Hallan altar y ofrendas prehispánicas durante obras del tren México–Querétaro
Especialistas del INAH indicaron que se trata de un altar ceremonial asociado a prácticas rituales mesoamericanas; incluye cráneos y otros restos humanos.
Especialistas del Instituto Nacional de Antropología e Historia (INAH) hallaron una estructura prehispánica, que consiste en un altar y ofrendas, en las inmediaciones de la Zona Arqueológica de Tula, en Hidalgo, durante los trabajos de salvamento arqueológico asociados al proyecto ferroviario entre la Ciudad de México y Querétaro.
Los especialistas del INAH indicaron que se trata de un elemento identificado como un posible momoztli, es decir, un altar ceremonial asociado a prácticas rituales mesoamericanas. De acuerdo con información preliminar de la Secretaría de Cultura, la estructura estaba acompañada de diversas ofrendas, actualmente en proceso de análisis.
Las autoridades indicaron que el descubrimiento podría aportar información relevante sobre la extensión y organización de la antigua ciudad tolteca de Tula , así como sobre sus prácticas religiosas, posiblemente vinculadas al culto de Quetzalcóatl.

“Cada descubrimiento como este amplía el conocimiento sobre una de las grandes civilizaciones de Mesoamérica y refuerza una convicción central de nuestra política cultural: el patrimonio arqueológico de México es la memoria de nuestros pueblos y el Estado asume la responsabilidad de investigar, resguardar y transmitirla a las generaciones presentes y futuras”, afirmó la secretaria de Cultura, Claudia Curiel de Icaza.
El equipo arqueológico realiza actualmente labores de registro, documentación y excavación controlada en el sitio. Con base en estos estudios, se determinará si los vestigios pueden conservarse en su ubicación original o si será necesario ajustar el trazo del proyecto ferroviario.
Descubrimiento dataría de la fase Tollan
El vestigio que fue hallado durante los trabajos del tren México-Querétaro, probablemente, corresponde a la fase Tollan de la antigua metrópoli (900-1150 d.C.), informó el INAH. Fue hallado cerca del área conocida como Tula Chico, dentro de la Zona de Monumentos Arqueológicos de Tula, a 300 metros de la barda perimetral del sitio patrimonial, en las labores de registro y excavación en el derecho de vía del Frente 5, en el lugar identificado como Sitio 17 (Tula), del municipio hidalguense.

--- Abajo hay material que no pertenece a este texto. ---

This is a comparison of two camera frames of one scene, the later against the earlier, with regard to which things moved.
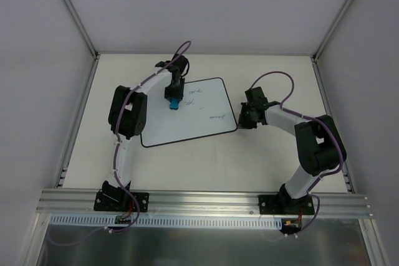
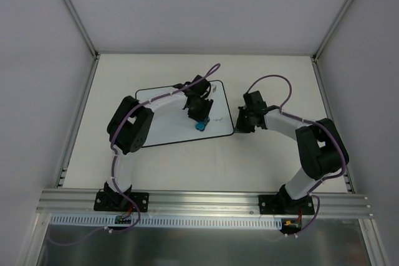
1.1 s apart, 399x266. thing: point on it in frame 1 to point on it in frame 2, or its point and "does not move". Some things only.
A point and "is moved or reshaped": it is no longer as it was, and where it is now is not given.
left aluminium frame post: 73,10 does not move
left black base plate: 120,201 does not move
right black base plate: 285,205 does not move
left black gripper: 174,93 to 199,113
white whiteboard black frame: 205,109 does not move
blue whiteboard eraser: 174,104 is moved or reshaped

El coordinador del proyecto del salvamento arqueológico, Víctor Francisco Heredia Guillén, informó que el altar mide, aproximadamente, un metro por lado, su sistema constructivo tiene un arranque de piedra careada y debió tener, por lo menos, tres cuerpos bajos, sin escalinatas. El primero es una base de cantera, aparentemente andesita, con bloques que no pasan de los 10 centímetros en la cara externa; el segundo cuerpo también posee una serie de lajas modulares del mismo material, y la parte superior está rematada con algunos cantos rodados y roca de basalto.
En el lugar se hallaron ofrendas de restos óseos humanos, compuestos por cuatro cráneos y huesos largos, que podrían pertenecer a fémures. También se localizaron vasijas de cerámica, fragmentos de obsidiana y navajillas.
El proyecto del tren México–Querétaro contempla la intervención de diversas zonas con potencial arqueológico, por lo que se mantienen operativos de supervisión permanente para la protección del patrimonio cultural.